▶ What is needed: How many of the lines below hold the string "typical"? Say only the number.

▶ Given material:
┌────────

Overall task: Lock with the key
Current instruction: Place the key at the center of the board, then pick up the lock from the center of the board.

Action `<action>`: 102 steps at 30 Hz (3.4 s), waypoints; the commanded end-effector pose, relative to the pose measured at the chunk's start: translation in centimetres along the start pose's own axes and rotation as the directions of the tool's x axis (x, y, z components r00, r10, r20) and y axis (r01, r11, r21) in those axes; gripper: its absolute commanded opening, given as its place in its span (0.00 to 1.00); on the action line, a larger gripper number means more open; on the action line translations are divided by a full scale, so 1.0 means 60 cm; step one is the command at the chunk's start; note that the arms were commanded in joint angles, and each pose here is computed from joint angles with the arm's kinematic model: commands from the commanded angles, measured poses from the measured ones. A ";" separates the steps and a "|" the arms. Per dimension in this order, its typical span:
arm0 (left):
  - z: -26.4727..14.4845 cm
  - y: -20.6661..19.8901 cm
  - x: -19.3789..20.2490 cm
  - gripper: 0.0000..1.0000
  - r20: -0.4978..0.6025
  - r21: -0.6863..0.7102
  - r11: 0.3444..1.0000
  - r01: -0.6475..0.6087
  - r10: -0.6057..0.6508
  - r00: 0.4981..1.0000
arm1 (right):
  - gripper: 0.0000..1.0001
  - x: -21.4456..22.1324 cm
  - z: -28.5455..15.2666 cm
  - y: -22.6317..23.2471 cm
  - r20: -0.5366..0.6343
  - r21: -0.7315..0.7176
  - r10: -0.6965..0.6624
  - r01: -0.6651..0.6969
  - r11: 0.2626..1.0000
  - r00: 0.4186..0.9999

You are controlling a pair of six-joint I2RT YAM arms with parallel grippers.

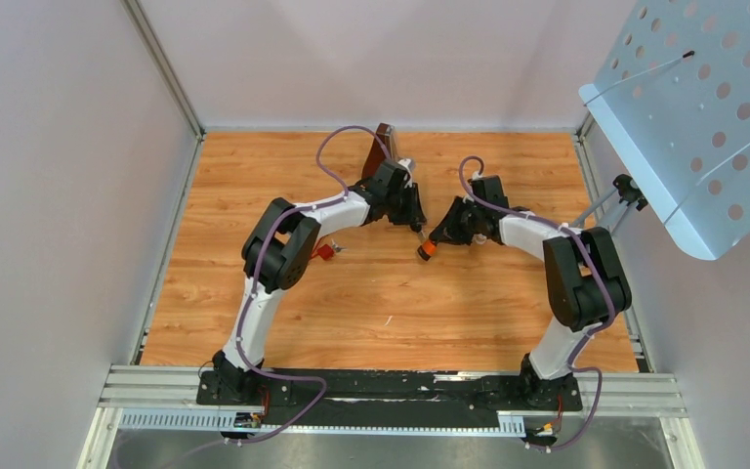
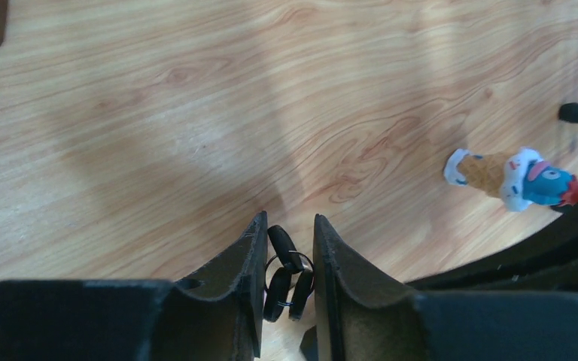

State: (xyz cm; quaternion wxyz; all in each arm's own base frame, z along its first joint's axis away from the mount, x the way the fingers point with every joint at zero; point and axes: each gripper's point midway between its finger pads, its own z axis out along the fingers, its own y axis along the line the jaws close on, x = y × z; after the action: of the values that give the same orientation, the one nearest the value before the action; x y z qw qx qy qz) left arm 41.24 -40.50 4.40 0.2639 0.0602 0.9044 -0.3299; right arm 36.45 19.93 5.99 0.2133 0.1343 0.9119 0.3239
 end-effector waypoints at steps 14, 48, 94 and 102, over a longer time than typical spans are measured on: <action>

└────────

▶ Output for this exercise: 2